Conseslus Kiprut se llevó el oro en la prueba de los 3 mil metros con obstáculos 

Conseslus Kipruto superó el récord olímpico
Conseslus Kipruto superó el récord olímpico (EFE)

Río de Janeiro, Brasil

Conseslus Kipruto dio a Kenia el noveno título olímpico consecutivo en 3.000 metros obstáculos saliendo al quite de su compañero Ezekiel Kemboi, defensor de la corona, que sucumbió en la recta y acabó tercero.

Kipruto venció con un tiempo de 8:03.28, récord olímpico, seguido del estadounidense Evan Jager (8:04.28) y de Kemboi (8:08.47) que pareció despreciar la medalla de plata una vez que comprobó que no tenía piernas para ganar un tercer título.

Cuatro veces campeón mundial, Kemboi aspiraba a conceder personalmente a Kenia su novena medalla de oro consecutiva en la disciplina más ligada a un solo país de todo el atletismo.

Unos minutos después de que la gran potencia africana del fondo se quedara sin representación en la final de 5.000 metros por primera vez en 36 años, Kenia no podía encontrar una ocasión más propicia para lavar su imagen, la prueba que domina de forma avasalladora, a la que no han llegado los etíopes.

Desde hace 36 años Kenia ha ganado todos los títulos olímpicos de obstáculos, una prueba que puede considerar casi de su propiedad. Antes de Río llevaba ocho medallas de oro consecutivas, en dos ocasiones (Barcelona'92 y Atenas 2004) con triplete incluido.

Para cubrir un fallo eventual de Kemboi, oro en Atenas y Londres, estaba también otro Kipruto, Brimin, campeón olímpico en Pekín 2008 y el último que ganó a su ilustre compatriota en un gran campeonato.

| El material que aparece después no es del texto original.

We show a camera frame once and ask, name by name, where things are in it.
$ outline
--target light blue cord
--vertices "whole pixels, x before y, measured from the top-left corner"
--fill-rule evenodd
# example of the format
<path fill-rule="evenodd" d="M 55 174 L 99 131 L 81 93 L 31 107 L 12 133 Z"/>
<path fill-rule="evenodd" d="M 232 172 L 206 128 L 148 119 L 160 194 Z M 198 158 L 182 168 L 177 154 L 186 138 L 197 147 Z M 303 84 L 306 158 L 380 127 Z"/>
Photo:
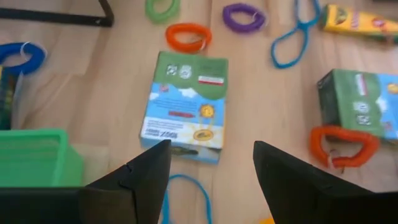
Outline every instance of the light blue cord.
<path fill-rule="evenodd" d="M 185 175 L 185 174 L 175 174 L 175 175 L 171 175 L 169 177 L 169 183 L 170 183 L 170 181 L 172 179 L 176 179 L 176 178 L 183 178 L 183 179 L 189 180 L 190 182 L 193 182 L 196 186 L 199 187 L 199 189 L 201 190 L 201 192 L 205 196 L 205 200 L 206 200 L 207 222 L 209 224 L 213 224 L 213 220 L 211 219 L 211 202 L 210 202 L 210 198 L 209 198 L 209 195 L 207 194 L 206 190 L 199 183 L 199 181 L 197 181 L 193 177 L 190 177 L 190 176 Z M 162 206 L 162 214 L 163 214 L 162 224 L 172 224 L 172 221 L 170 220 L 169 194 L 167 193 L 167 191 L 168 190 L 166 190 L 166 193 L 164 194 L 164 200 L 163 200 L 163 206 Z"/>
<path fill-rule="evenodd" d="M 319 5 L 318 0 L 312 0 L 312 3 L 314 6 L 314 10 L 315 10 L 315 17 L 308 22 L 303 22 L 299 16 L 299 0 L 294 1 L 294 14 L 295 14 L 295 18 L 297 21 L 296 26 L 291 31 L 284 34 L 282 37 L 276 38 L 276 40 L 273 41 L 273 43 L 271 45 L 271 57 L 272 57 L 272 61 L 275 65 L 275 67 L 277 67 L 277 68 L 292 67 L 295 64 L 297 64 L 303 57 L 303 54 L 305 53 L 305 50 L 308 47 L 308 40 L 309 40 L 308 36 L 310 35 L 310 28 L 313 27 L 318 22 L 320 15 L 321 15 L 321 7 Z M 290 37 L 291 35 L 293 35 L 294 33 L 296 33 L 298 30 L 302 30 L 303 34 L 304 34 L 304 42 L 303 42 L 303 47 L 301 48 L 300 54 L 298 55 L 298 57 L 296 59 L 292 60 L 289 63 L 279 63 L 275 56 L 276 45 L 281 40 L 284 40 L 284 39 Z"/>

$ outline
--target green box
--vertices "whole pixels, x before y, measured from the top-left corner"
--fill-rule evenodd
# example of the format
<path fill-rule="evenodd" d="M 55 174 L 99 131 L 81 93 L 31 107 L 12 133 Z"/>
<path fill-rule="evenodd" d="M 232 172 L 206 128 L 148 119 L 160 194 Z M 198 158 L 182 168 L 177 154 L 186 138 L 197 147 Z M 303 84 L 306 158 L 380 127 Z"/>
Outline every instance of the green box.
<path fill-rule="evenodd" d="M 149 149 L 172 140 L 172 154 L 217 164 L 224 144 L 228 61 L 160 52 L 140 133 Z"/>
<path fill-rule="evenodd" d="M 398 138 L 398 76 L 333 69 L 318 92 L 323 124 Z"/>
<path fill-rule="evenodd" d="M 0 187 L 78 187 L 82 177 L 64 130 L 0 131 Z"/>

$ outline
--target blue string
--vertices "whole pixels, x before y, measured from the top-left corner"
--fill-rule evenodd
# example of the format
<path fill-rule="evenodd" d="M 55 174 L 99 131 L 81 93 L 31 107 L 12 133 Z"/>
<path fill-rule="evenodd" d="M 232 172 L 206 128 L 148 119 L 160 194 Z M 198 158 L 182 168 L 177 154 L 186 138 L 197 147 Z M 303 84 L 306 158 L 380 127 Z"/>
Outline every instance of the blue string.
<path fill-rule="evenodd" d="M 199 187 L 203 195 L 205 196 L 206 200 L 206 217 L 207 217 L 207 222 L 209 224 L 213 224 L 213 220 L 211 219 L 211 202 L 209 195 L 207 194 L 206 190 L 203 188 L 203 186 L 200 184 L 199 181 L 194 179 L 193 177 L 190 177 L 185 174 L 175 174 L 171 175 L 169 177 L 169 183 L 171 180 L 176 179 L 176 178 L 183 178 L 186 180 L 189 180 L 190 182 L 193 182 L 196 186 Z M 166 190 L 166 193 L 164 195 L 164 200 L 163 200 L 163 206 L 162 206 L 162 214 L 163 214 L 163 220 L 162 224 L 172 224 L 172 221 L 170 220 L 170 205 L 169 205 L 169 194 L 167 193 L 168 190 Z"/>
<path fill-rule="evenodd" d="M 0 65 L 11 55 L 20 54 L 21 47 L 24 46 L 23 51 L 31 54 L 31 58 L 20 65 L 3 67 L 3 71 L 18 77 L 20 74 L 29 75 L 36 71 L 43 64 L 45 59 L 45 52 L 40 47 L 30 43 L 12 43 L 0 45 Z"/>
<path fill-rule="evenodd" d="M 318 22 L 318 20 L 320 18 L 320 15 L 321 15 L 321 7 L 319 5 L 318 0 L 312 0 L 312 3 L 313 3 L 313 6 L 314 6 L 314 9 L 315 9 L 315 17 L 312 20 L 308 21 L 308 22 L 303 22 L 300 19 L 300 16 L 299 16 L 299 0 L 295 0 L 294 1 L 294 14 L 295 14 L 295 19 L 297 21 L 296 26 L 291 31 L 289 31 L 288 33 L 284 34 L 281 37 L 276 38 L 276 40 L 273 41 L 273 43 L 271 45 L 271 57 L 272 57 L 272 61 L 273 61 L 274 65 L 275 65 L 275 67 L 277 67 L 277 68 L 289 68 L 289 67 L 292 67 L 295 64 L 297 64 L 301 60 L 301 58 L 303 57 L 303 54 L 305 53 L 305 51 L 306 51 L 306 49 L 308 47 L 309 30 L 310 30 L 311 27 L 313 27 L 313 26 L 315 26 L 315 24 L 317 24 L 317 22 Z M 303 34 L 304 34 L 304 42 L 303 42 L 303 46 L 301 48 L 300 54 L 298 55 L 298 57 L 296 59 L 293 59 L 289 63 L 279 63 L 278 60 L 276 59 L 276 56 L 275 56 L 276 45 L 280 41 L 290 37 L 291 35 L 295 34 L 299 30 L 301 30 L 303 32 Z"/>

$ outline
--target orange lanyard
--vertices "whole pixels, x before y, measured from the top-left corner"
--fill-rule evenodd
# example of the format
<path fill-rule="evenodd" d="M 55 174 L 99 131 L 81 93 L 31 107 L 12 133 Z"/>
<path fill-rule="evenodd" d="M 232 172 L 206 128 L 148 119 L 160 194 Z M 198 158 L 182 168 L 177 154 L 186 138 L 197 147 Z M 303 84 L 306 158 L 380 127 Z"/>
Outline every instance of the orange lanyard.
<path fill-rule="evenodd" d="M 344 141 L 362 142 L 362 149 L 353 157 L 337 157 L 331 160 L 336 168 L 359 167 L 377 151 L 380 140 L 369 133 L 344 129 L 338 126 L 322 126 L 311 130 L 310 151 L 325 166 L 329 166 L 329 155 L 322 148 L 322 136 L 333 136 Z"/>
<path fill-rule="evenodd" d="M 202 36 L 201 40 L 192 43 L 181 43 L 175 35 L 182 32 L 194 33 Z M 171 48 L 176 51 L 194 54 L 206 48 L 211 42 L 211 31 L 209 28 L 195 23 L 179 23 L 171 25 L 166 30 L 166 39 Z"/>

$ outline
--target black object
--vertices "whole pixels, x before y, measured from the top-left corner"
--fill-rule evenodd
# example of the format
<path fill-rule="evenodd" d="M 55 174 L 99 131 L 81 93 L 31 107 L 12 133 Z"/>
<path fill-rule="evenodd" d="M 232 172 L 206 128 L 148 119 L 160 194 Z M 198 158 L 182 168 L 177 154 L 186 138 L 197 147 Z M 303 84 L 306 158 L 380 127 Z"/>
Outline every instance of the black object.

Pero no fue Brimin, sino Conseslus, líder del ránking del año con 8:00.12, quien asumió la responsabilidad desde el disparo con un primer mil en 2:41.64 que puso al grupo en fila aunque no intimidó a Jager, que llegaba con un crono de 8:00.45 en París pese a sufrir una caída en el último obstáculo y fue sexto en los últimos Juegos y en los últimos Mundiales.

Jager tiró después sin complejos, pasó el 2.000 en 5:25.82 y se adelantó con Kipruto y Kemboi. Si no la victoria, al menos tenía segura una medalla.

Los tres llegaron en fuga sin novedad al último giro, y a 300 metros escapó Kipruto para ganar sin oposición.

Inopinadamente, el doble campeón olímpico Kemboi colapsó en la última recta y fue batido en toda regla por el atrevido norteamericano.

No hubo danzas rituales ni entrada a la meta por las calles exteriores, como acostumbra a festejar sus victorias Kemboi en un ritual que le ha convertido en un atleta mediático.

El francés Mahiedine Mekhissi-Benabbad, campeón de Europa y dos veces subcampeón olímpico, no pudo estar con el trío delantero en la pelea por las medallas y hubo de conformarse con el cuarto puesto (8:11.52).